On Wednesday, the release of the final CPI reading for August has the potential to raise some interest in the markets. Of course, the level of inflation has been a major driver of monetary policy throughout the last year and with the current rate at 0.3% year-on-year, this could become a massive issue should we see a negative rate down the line. However, with the majority of revisions coming in at the same level as the preliminary figure, I do not expect to see any change this time. That being said, any move higher could bring strength back into the euro, whilst a fall may weaken it further as some call for a full asset purchase policy to be implemented. That being said, with interest rates having just been lowered and the introduction of an ABS purchase plan, I think that in the event that there was a move lower, then sentiment could be stemmed by the knowledge that these figures haven’t been influenced by recent steps from the ECB.
Asia & Oceania
The Asian region is somewhat quiet this week, with Japan the only region to be seeing any major events of note. The most important of these are likely to be the two speeches from BoJ governor Kuroda, which are due to take place on Tuesday and Thursday. That being said, I do not foresee any changes to monetary policy in the near term, with mixed messages coming out of Japan regarding growth and inflation. The feeling is that the Japanese are happy enough with the level of the Yen and thus it is really the inflation rate which will dominate going forward.
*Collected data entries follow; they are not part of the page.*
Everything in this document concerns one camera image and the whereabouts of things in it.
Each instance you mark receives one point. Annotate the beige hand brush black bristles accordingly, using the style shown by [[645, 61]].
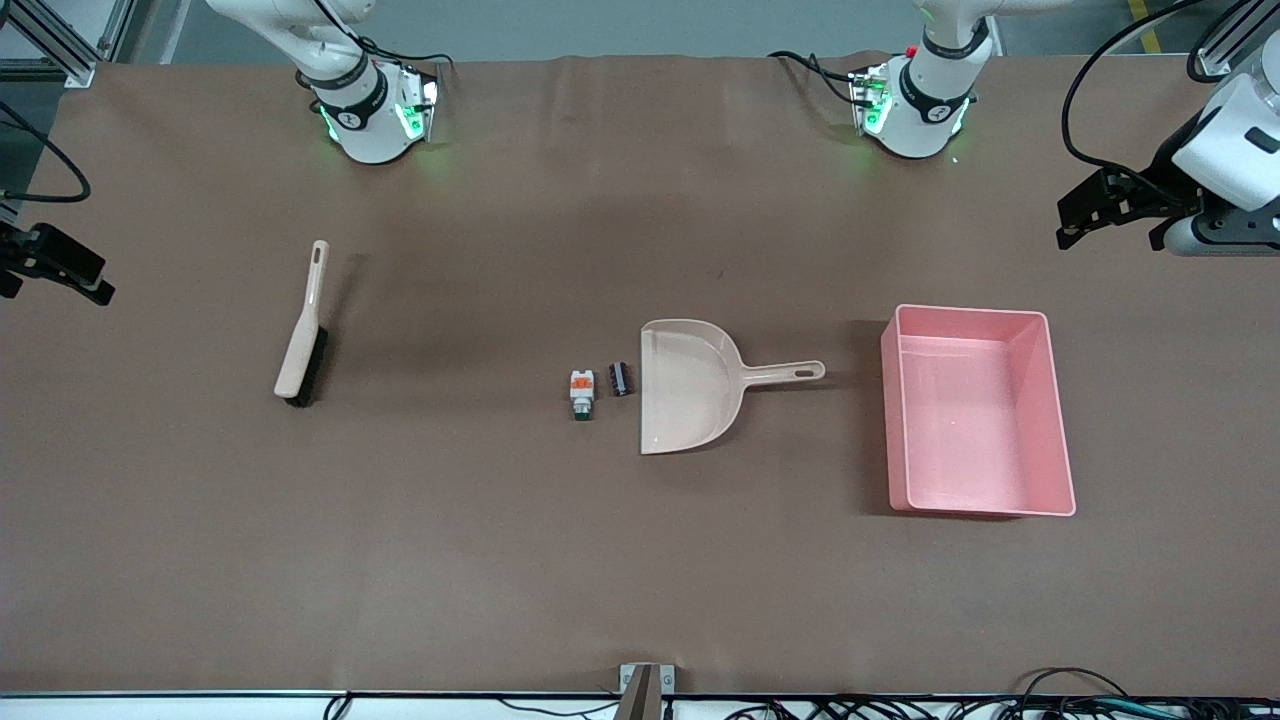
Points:
[[300, 350]]

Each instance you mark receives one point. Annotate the white orange electrical connector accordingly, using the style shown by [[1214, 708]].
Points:
[[582, 385]]

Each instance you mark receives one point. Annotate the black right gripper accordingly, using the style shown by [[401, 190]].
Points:
[[30, 252]]

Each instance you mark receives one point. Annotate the metal bracket with brown post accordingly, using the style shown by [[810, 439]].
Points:
[[645, 690]]

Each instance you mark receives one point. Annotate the beige plastic dustpan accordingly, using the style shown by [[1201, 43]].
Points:
[[685, 385]]

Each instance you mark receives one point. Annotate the green-lit right base connector box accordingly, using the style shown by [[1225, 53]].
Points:
[[418, 115]]

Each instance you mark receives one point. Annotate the aluminium frame profile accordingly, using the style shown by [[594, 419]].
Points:
[[1215, 62], [60, 55]]

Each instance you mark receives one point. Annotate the small black capacitor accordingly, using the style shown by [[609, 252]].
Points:
[[620, 379]]

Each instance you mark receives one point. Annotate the green-lit base connector box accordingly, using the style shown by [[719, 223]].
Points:
[[418, 115], [872, 105]]

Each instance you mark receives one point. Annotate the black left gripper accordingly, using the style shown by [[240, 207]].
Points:
[[1158, 178]]

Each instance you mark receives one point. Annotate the green-lit left base connector box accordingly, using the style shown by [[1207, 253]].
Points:
[[872, 105]]

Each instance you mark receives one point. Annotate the brown table mat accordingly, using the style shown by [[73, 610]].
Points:
[[500, 560]]

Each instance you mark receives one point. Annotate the pink plastic bin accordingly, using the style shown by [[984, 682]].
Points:
[[970, 430]]
This has been increasing due to the sales tax hike, yet there is a feeling that the BoJ are waiting to see if we can see an underlying price rise for now. There is a possibility of another sales tax hike early in 2015 and thus there could be some sort of grounds for a rise in asset purchases down the line. Yet for now, markets will simply be looking out for any change in rhetoric to what is a pretty stable central bank policy currently.